**Exercise requirements:**
Reproduce the data below line by line, from its first line to the line with "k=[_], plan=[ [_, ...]", both included, and nothing past that point.

**Data:**
* * * *

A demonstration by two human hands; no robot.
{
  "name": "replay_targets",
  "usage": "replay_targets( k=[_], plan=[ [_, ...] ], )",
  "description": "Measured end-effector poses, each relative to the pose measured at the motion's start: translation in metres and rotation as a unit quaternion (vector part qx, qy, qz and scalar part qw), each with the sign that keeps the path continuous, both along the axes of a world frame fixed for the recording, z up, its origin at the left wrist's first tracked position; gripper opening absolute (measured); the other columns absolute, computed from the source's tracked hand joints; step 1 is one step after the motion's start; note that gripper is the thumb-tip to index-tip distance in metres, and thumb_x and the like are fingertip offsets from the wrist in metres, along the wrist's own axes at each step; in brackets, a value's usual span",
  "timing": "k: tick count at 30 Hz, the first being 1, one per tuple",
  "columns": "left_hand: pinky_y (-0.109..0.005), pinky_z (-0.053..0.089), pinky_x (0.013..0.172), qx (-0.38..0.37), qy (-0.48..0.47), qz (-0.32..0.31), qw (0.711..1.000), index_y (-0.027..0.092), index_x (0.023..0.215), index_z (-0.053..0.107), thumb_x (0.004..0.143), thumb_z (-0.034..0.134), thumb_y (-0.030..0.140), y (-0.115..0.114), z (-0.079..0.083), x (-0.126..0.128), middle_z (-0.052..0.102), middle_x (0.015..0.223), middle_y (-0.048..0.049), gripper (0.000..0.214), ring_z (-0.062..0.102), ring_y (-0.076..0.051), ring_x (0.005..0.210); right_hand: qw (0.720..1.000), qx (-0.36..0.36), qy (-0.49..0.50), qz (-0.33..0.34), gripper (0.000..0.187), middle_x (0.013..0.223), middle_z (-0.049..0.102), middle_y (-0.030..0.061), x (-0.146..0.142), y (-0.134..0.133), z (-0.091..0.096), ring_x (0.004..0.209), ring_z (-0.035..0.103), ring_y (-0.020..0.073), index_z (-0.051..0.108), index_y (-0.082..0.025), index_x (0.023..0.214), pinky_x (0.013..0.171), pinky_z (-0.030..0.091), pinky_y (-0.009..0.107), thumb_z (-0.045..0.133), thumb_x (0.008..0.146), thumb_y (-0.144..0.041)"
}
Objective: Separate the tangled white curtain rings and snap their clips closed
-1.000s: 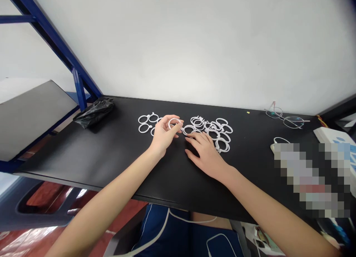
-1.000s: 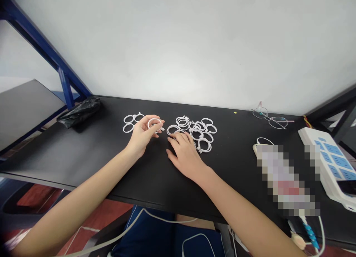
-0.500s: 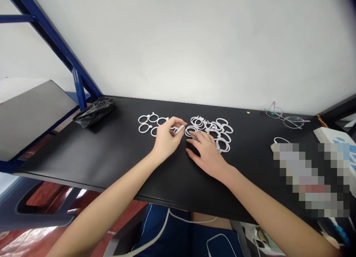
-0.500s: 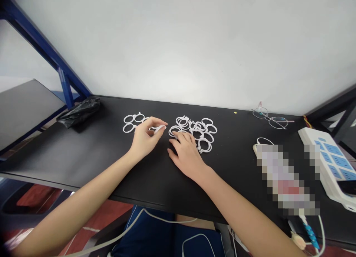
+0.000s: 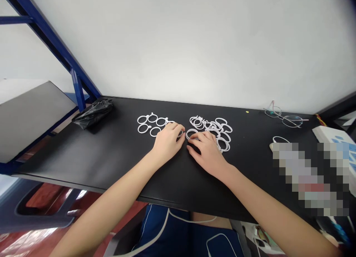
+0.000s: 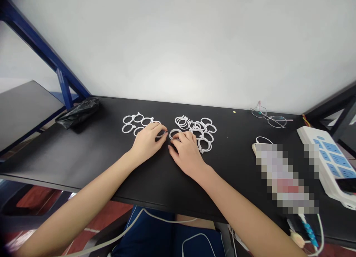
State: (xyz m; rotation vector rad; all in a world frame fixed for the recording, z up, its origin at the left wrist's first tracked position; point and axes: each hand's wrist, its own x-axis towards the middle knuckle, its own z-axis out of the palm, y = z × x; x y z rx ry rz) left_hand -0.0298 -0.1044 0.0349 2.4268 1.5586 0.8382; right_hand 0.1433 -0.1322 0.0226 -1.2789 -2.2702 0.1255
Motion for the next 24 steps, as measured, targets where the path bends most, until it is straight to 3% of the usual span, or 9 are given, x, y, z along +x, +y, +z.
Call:
replay_targets(
  k=[8, 16, 24],
  plan=[
    [-0.028, 0.046, 0.064, -0.026, 0.034, 0.004, 0.999, 0.02, 0.095, 0.065, 0.093, 0.049, 0.018, -0.0006, -0.0007, -0.0004, 0.068, 0.099, -0.0058, 0.016, 0.061, -0.021, 0.096, 0.996, 0.024, 0.084, -0.016, 0.016, 0.101, 0.07, 0.0061, -0.0015, 0.0006, -0.0015, 0.097, 0.058, 0.0258, 0.072, -0.022, 0.094, 0.089, 0.047, 0.047, 0.058, 0.089, -0.016],
    [-0.027, 0.044, 0.059, -0.008, 0.042, 0.0, 0.999, 0.019, 0.097, 0.064, 0.093, 0.049, 0.017, -0.0003, -0.0002, -0.0005, 0.066, 0.102, -0.0063, 0.016, 0.057, -0.022, 0.1, 0.971, 0.047, 0.233, -0.028, 0.017, 0.091, 0.072, 0.0041, -0.0017, 0.0028, 0.0023, 0.088, 0.066, 0.0226, 0.072, -0.025, 0.086, 0.083, 0.056, 0.043, 0.057, 0.088, -0.016],
    [-0.028, 0.046, 0.065, -0.012, 0.013, -0.089, 0.996, 0.02, 0.093, 0.066, 0.092, 0.051, 0.018, -0.0018, -0.0056, 0.0022, 0.068, 0.097, -0.0046, 0.016, 0.055, -0.021, 0.093, 0.955, 0.058, 0.286, -0.055, 0.015, 0.09, 0.072, 0.0038, -0.0005, 0.0028, 0.0053, 0.086, 0.068, 0.0208, 0.072, -0.024, 0.084, 0.08, 0.057, 0.041, 0.059, 0.086, -0.015]
  ],
)
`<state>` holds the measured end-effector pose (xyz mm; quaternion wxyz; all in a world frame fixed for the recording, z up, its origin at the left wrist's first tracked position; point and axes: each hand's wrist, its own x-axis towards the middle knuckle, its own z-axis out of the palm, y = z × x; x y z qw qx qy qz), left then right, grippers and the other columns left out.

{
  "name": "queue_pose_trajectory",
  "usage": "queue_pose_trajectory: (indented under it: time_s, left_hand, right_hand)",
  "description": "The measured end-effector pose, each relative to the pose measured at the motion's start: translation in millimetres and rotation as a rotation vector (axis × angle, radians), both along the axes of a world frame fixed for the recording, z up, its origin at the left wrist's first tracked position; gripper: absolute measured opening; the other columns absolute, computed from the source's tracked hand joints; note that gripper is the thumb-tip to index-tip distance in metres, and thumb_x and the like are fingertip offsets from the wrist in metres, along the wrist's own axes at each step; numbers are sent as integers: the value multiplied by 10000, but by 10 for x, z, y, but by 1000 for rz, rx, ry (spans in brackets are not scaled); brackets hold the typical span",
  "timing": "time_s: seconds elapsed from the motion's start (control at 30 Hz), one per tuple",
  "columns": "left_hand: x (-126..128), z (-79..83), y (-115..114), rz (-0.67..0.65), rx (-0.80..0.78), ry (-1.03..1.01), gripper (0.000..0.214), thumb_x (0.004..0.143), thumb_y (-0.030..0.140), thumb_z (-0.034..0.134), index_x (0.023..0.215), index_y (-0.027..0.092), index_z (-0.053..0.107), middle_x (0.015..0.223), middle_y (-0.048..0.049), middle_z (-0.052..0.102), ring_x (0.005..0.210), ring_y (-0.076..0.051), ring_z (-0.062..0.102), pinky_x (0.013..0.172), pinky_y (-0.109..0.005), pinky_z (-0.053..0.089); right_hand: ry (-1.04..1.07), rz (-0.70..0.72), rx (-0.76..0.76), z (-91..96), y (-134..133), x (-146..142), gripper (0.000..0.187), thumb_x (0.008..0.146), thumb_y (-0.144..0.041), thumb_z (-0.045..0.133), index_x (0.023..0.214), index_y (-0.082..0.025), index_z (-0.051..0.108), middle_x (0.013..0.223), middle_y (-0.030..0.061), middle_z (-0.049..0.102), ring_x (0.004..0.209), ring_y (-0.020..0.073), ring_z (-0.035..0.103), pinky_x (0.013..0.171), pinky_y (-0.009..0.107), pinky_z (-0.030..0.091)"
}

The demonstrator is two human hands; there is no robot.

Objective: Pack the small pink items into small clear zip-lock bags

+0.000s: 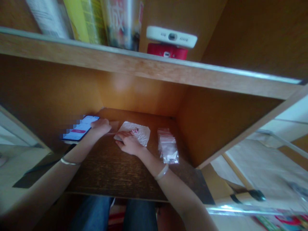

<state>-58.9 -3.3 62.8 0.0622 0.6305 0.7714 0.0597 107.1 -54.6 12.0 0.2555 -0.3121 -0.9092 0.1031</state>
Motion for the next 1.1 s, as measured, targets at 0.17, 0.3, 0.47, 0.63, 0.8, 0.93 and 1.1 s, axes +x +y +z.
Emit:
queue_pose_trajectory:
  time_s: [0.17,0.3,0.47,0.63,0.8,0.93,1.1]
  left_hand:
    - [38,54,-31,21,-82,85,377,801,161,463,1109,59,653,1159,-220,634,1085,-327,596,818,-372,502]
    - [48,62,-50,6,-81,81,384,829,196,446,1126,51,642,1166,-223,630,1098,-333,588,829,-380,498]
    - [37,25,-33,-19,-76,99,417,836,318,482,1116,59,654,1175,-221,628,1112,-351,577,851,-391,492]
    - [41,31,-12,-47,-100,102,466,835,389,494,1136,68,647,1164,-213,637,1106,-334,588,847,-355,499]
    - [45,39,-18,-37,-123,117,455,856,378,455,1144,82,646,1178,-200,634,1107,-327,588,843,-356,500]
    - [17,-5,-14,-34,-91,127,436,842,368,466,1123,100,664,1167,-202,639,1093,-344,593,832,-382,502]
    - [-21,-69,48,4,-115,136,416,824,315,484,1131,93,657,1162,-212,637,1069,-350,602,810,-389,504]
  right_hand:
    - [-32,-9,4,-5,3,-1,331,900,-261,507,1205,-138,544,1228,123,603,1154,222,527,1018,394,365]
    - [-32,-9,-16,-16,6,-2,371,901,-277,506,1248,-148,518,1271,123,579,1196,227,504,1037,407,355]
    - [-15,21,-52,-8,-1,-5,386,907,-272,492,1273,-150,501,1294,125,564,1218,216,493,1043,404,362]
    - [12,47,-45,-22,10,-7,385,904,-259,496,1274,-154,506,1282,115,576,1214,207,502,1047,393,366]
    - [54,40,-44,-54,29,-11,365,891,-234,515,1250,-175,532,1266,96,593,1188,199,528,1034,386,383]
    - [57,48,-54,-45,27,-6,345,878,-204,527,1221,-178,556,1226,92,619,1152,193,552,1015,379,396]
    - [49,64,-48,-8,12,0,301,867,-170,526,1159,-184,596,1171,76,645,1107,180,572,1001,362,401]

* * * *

**Worked solution:**
A demonstration by two human hands; no robot.
{
  "name": "replay_targets",
  "usage": "replay_targets( k=[_], plan=[ [_, ...] ], )",

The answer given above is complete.